Saturday, January 1, 2011

Hoppin' John Vegetarian Black Eyed Peas Recipe

I'm trying to keep parts of meals somewhat separate at first in case someone doesn't like a component of the dish (less meals thrown away), but I mixed mine together after I tasted everything.

Day 1.

How is it 2011 already? Regardless of the bizarre nature of the space-time continuum after you have children, it is New Year's Day. Happy New Year! And, gulp, Day 1 of my New Year's Resolution to make an ominvore-friendly vegetarian meal Every. Single. Day. this year. Eep. 

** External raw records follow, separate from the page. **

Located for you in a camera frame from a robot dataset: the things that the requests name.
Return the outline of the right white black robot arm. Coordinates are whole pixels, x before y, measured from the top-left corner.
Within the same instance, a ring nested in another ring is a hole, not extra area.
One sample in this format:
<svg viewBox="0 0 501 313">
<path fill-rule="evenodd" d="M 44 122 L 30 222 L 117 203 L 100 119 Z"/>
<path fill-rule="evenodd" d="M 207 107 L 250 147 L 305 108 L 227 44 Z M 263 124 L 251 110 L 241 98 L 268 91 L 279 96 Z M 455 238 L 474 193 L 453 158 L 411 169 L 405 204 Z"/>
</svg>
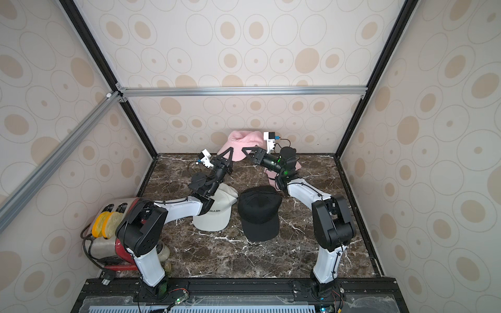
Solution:
<svg viewBox="0 0 501 313">
<path fill-rule="evenodd" d="M 322 292 L 333 286 L 342 255 L 356 234 L 347 200 L 342 195 L 323 192 L 301 178 L 294 148 L 283 147 L 279 156 L 258 146 L 244 147 L 242 152 L 254 164 L 276 173 L 274 180 L 279 190 L 311 209 L 314 236 L 320 246 L 313 277 Z"/>
</svg>

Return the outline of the white cap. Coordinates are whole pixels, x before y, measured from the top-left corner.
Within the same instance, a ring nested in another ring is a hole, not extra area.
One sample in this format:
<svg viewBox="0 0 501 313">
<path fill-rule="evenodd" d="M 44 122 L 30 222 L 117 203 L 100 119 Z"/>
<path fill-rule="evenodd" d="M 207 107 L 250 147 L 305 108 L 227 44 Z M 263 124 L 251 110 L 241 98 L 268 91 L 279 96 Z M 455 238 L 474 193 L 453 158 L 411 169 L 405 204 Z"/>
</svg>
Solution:
<svg viewBox="0 0 501 313">
<path fill-rule="evenodd" d="M 215 200 L 211 209 L 204 215 L 194 216 L 193 224 L 198 230 L 219 232 L 228 226 L 238 193 L 233 187 L 222 183 L 211 198 Z"/>
</svg>

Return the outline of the black cap front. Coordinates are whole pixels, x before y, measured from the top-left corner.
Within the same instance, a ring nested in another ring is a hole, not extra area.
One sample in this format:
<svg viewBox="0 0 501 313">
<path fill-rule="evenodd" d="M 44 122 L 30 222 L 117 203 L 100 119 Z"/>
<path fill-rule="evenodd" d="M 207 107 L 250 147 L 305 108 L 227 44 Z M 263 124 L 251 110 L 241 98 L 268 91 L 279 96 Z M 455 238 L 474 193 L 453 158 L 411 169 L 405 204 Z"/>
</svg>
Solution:
<svg viewBox="0 0 501 313">
<path fill-rule="evenodd" d="M 282 196 L 269 185 L 244 190 L 238 199 L 237 210 L 243 233 L 252 242 L 269 241 L 279 234 L 279 207 Z"/>
</svg>

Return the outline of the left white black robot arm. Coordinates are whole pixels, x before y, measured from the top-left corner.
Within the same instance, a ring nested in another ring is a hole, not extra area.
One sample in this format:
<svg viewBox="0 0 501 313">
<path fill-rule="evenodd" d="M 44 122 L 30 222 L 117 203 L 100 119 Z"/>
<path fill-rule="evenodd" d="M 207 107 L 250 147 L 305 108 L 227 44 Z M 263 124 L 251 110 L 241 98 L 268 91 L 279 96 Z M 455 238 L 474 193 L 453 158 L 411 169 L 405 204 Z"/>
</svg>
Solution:
<svg viewBox="0 0 501 313">
<path fill-rule="evenodd" d="M 160 264 L 157 243 L 165 224 L 188 216 L 205 215 L 216 203 L 215 195 L 227 174 L 233 170 L 233 152 L 229 147 L 212 157 L 209 174 L 198 172 L 191 177 L 189 196 L 183 199 L 155 202 L 138 198 L 116 230 L 116 237 L 133 257 L 142 280 L 157 287 L 165 278 Z"/>
</svg>

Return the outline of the pink baseball cap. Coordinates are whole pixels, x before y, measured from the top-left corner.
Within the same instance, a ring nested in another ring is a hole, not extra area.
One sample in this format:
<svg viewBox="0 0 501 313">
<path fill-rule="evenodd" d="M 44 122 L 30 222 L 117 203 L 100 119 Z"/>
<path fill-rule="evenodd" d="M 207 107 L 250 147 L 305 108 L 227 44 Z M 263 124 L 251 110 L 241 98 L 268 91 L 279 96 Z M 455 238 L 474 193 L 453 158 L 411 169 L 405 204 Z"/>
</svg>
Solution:
<svg viewBox="0 0 501 313">
<path fill-rule="evenodd" d="M 234 162 L 239 162 L 245 158 L 245 154 L 243 153 L 242 149 L 244 147 L 255 146 L 261 147 L 262 149 L 267 148 L 267 143 L 264 140 L 264 135 L 262 132 L 234 130 L 228 136 L 227 142 L 219 150 L 218 155 L 226 151 L 228 148 L 233 147 L 234 152 L 232 160 Z"/>
<path fill-rule="evenodd" d="M 299 162 L 296 163 L 294 170 L 283 170 L 280 173 L 271 171 L 269 169 L 265 169 L 264 173 L 268 177 L 269 184 L 277 191 L 283 190 L 287 188 L 287 183 L 292 181 L 293 179 L 297 179 L 300 177 L 298 170 L 301 169 L 301 164 Z"/>
</svg>

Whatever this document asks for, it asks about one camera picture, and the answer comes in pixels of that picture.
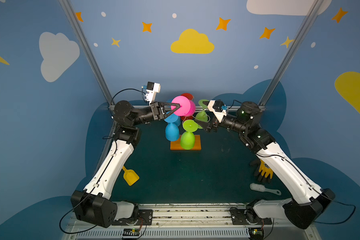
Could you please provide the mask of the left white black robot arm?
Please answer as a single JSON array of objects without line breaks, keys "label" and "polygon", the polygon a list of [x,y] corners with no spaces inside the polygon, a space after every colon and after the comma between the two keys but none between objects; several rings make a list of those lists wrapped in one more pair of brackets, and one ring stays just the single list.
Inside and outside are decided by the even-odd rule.
[{"label": "left white black robot arm", "polygon": [[138,220],[136,204],[110,200],[114,184],[140,141],[141,131],[137,126],[164,120],[180,107],[180,104],[165,102],[153,102],[143,109],[136,109],[128,101],[115,105],[113,119],[117,128],[111,137],[110,150],[91,181],[82,191],[74,191],[71,196],[72,211],[77,220],[103,228],[116,220],[130,224]]}]

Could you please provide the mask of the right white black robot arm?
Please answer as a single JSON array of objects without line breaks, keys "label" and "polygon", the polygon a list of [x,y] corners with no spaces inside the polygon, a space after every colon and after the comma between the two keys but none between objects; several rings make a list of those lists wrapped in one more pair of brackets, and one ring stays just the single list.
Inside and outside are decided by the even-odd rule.
[{"label": "right white black robot arm", "polygon": [[235,116],[228,113],[228,107],[221,100],[203,104],[214,116],[209,122],[196,122],[207,132],[221,127],[238,133],[240,141],[276,174],[292,195],[285,200],[251,202],[246,207],[247,222],[257,224],[262,219],[282,219],[302,230],[307,229],[334,200],[334,192],[321,188],[306,176],[275,138],[261,128],[259,122],[263,112],[256,103],[243,102]]}]

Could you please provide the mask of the pink wine glass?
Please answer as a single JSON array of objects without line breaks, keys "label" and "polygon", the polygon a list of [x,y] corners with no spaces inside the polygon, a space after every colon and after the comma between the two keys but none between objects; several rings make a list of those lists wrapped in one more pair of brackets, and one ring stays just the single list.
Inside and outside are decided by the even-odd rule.
[{"label": "pink wine glass", "polygon": [[189,117],[196,111],[196,105],[193,101],[184,96],[177,96],[172,100],[173,104],[179,104],[180,108],[174,112],[179,117]]}]

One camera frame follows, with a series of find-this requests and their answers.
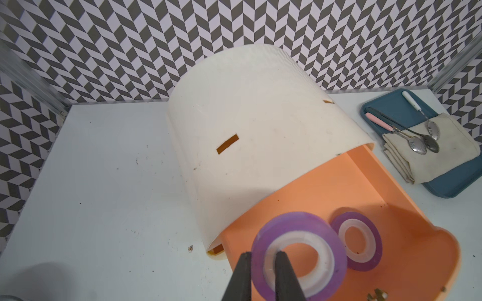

OK, so here we go. It's New Year's Day, so we're going to do the traditional good luck food. The most prevalent of which include black eyed peas and collard greens (at least here in the South). Other options are New Year's eternity rings (fancy doughnuts), grapes and legumes of many varieties. Check out this post at epicurious for more details. 

I'm particularly fond of the Spanish tradition of eating 12 grapes at midnight. How cool!

Crockpot Vegetarian Hoppin' John

  • serves 10 and can be frozen

    1 pound dry black eyed peas, soaked overnight
    4 C chicken-style or veggie broth
    1 pound vegan smoked sausage, sliced
    1 7 oz. can chopped green chiles
    1 bunch of collard greens or kale, chopped and ribbed
    1/2 teaspoon kosher salt
    1/4 teaspoon black pepper
  • 1 dried hot pepper or 1 tsp. chipotle pepper seasoning (optional)
  • 1/2 tsp. "bacon" salt, hickory smoked salt (in spite of the name this is meat-free)
  • 1 medium onion, chopped (about 3/4 cup)
  • 2 C cooked rice

Use a 6-quart slow cooker. Soak your black-eyed peas overnight, drain and rinse in cool water. Alternately, you can put the beans in salted water and boil rapidly for 10 minutes. 

Put peas, broth and sausage in the crock-pot. Stir in the chiles, hot pepper and onion. Add greens, and sprinkle on the salts and pepper. Cover and cook on low for 8-12 hours, or until the beans are soft. Stir well and serve over rice. You can also serve the beans over the rice and the collards or kale on the side (in case you have picky eaters). I chose this method because my toddler can't really chew the large bits of leafy greens well yet.
Zoey ate this Bento-style so she could try the kale.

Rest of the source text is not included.